Das Landgericht Aachen hat mit Urteil vom 30.11.2020 zum Aktenzeichen 69 KLs 5/18 den Anwalt eines erfundenen NSU-Opfers vom Vorwurf des Betrugs freigesprochen.
Aus der Pressemitteilung des LG Aachen vom 30.11.2020 ergibt sich:
Dem 53 Jahre alten Rechtsanwalt aus Eschweiler waren Betrug, versuchter Betrug, Urkundenfälschung und Anstiftung zur falschen Versicherung an Eides statt, zum Teil in Form der Beihilfe, im Zusammenhang mit seiner beruflichen Tätigkeit in den sog. NSU- und Loveparade-Verfahren zur Last gelegt worden.
Der Angeklagte war für die vermeintliche Geschädigte im Staatsschutzverfahren vor dem OLG München (6 St 3/12) als Nebenklagevertreter aufgetreten und hatte hierfür in der Zeit zwischen dem 06.06.2013 und 17.08.2015 aus der Justizkasse Bayerns Zahlungen von insgesamt mehr als 200.000 Euro erhalten. Aufgrund eines rechtskräftigen Bescheids des OLG München leistete er hierauf seit geraumer Zeit Rückzahlungen. Zudem hatte der Angeklagte für das erfundene Opfer eine pauschale Härteleistung als Opfer eines extremistischen Übergriffs beim Bundesamt für Justiz in Höhe von 5.000 Euro geltend gemacht, die er an den Attila Ö. auszahlte.
Das LG Aachen hat entschieden, dass der Angeklagte sich bei der anwaltlichen Vertretung eines vermeintlichen Opfers des Nagelbombenanschlages vom 09.06.2004 in der Keupstraße in Köln nicht strafbar gemacht hat.
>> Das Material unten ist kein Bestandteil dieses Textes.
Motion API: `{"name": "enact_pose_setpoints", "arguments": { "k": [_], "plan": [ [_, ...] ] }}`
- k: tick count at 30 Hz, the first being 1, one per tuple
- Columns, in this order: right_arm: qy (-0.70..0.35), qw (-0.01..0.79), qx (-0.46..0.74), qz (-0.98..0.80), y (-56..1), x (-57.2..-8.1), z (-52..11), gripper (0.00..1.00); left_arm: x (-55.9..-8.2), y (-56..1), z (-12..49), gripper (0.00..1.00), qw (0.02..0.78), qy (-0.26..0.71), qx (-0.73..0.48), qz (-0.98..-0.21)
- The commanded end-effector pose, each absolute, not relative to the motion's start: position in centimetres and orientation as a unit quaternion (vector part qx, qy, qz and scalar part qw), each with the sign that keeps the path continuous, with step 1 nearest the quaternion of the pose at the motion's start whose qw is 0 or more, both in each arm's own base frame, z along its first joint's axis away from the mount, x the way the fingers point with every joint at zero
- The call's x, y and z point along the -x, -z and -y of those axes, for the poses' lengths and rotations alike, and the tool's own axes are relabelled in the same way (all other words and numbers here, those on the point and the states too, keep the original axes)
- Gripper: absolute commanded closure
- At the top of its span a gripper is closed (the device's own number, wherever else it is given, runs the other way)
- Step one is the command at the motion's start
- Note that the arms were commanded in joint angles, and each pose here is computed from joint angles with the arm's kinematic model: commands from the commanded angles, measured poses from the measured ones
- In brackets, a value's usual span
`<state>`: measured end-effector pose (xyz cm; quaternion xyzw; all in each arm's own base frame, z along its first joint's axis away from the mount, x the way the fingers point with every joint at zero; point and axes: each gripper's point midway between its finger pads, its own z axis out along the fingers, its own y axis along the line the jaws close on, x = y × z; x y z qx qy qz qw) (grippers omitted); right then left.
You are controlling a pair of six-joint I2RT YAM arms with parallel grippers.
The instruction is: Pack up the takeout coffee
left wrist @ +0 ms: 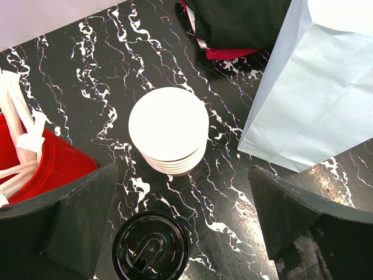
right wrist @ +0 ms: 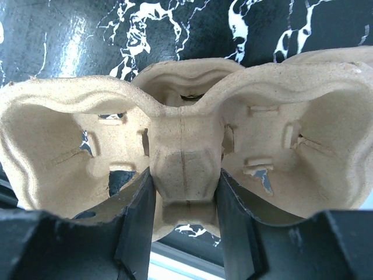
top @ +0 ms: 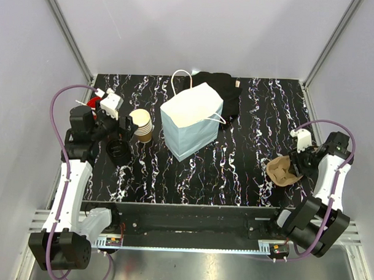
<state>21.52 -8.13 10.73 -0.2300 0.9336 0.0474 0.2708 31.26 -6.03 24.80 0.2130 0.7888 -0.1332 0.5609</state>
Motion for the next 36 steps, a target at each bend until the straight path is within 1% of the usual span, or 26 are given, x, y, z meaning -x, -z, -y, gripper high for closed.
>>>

Es hat festgestellt, dass der zwischenzeitlich verstorbene Nebenkläger Attila Ö. – selbst ein Opfer des Anschlags – das Opfer erfunden hatte. Dass der Angeklagte in ihre Erfindung eingebunden gewesen wäre oder Kenntnis davon erlangt hätte, habe die umfangreiche Beweisaufnahme nicht ergeben. Anhaltspunkte, die in der heutigen Rückschau ohne Weiteres Zweifel an der Existenz und Nebenklageberechtigung begründeten, seien als Nachlässigkeiten in der anwaltlichen Berufsausübung zu sehen. Sie ließen unter Berücksichtigung der jeweiligen Begleitumstände aber nicht den Rückschluss darauf zu, dass der Angeklagte vorsätzlich und in betrügerischer Absicht gehandelt habe. Insbesondere ergebe sich auch nicht aus einer Gesamtschau der Indizien, dass der Angeklagte schon im Jahr 2013 bösgläubig gewesen wäre, als er die Zulassung der Nebenklage und seine Beiordnung gegenüber dem OLG München beantragte. Ob diese Nachlässigkeiten berufsrechtliche Sanktionen erfordern, werde ggf. in einem gesonderten Verfahren vor der Rechtsanwaltskammer bzw. dem Anwaltsgerichtshof geprüft werden.
Das Landgericht hat den Angeklagten auch von dem Vorwurf des versuchten Betruges im Zusammenhang mit dem sog. Loveparade-Verfahren freigesprochen. Es sei nicht festzustellen gewesen, dass der Angeklagte vorsätzlich versucht habe, unberechtigt die Zulassung als Nebenklägervertreter für einen potentiell Geschädigten vor dem LG Duisburg (35 KLs 112 Js 23/11 – 5/14) zu betreiben. Ebenso wenig habe das Landgericht feststellen können, dass der Angeklagte ein im November 2014 übernommenes Mandat ohne Zustimmung seiner Mandantin an einen Rechtsanwalt aus Köln weitergegeben hätte.
Die Staatsanwaltschaft Aachen hatte in ihrem Schlussvortrag beantragt, den Angeklagten zu einer Gesamtfreiheitsstrafe von zwei Jahren zu verurteilen, deren Vollstreckung zur Bewährung ausgesetzt werden könne. Weiterhin hatte sie beantragt, ein auf den Bereich der Strafrechtspflege beschränktes Berufsverbot von zwei Jahren zu verhängen. Die Verteidigung hatte beantragt, den Angeklagten freizusprechen.
Gegen das Urteil steht der Staatsanwaltschaft das Rechtsmittel der Revision zu.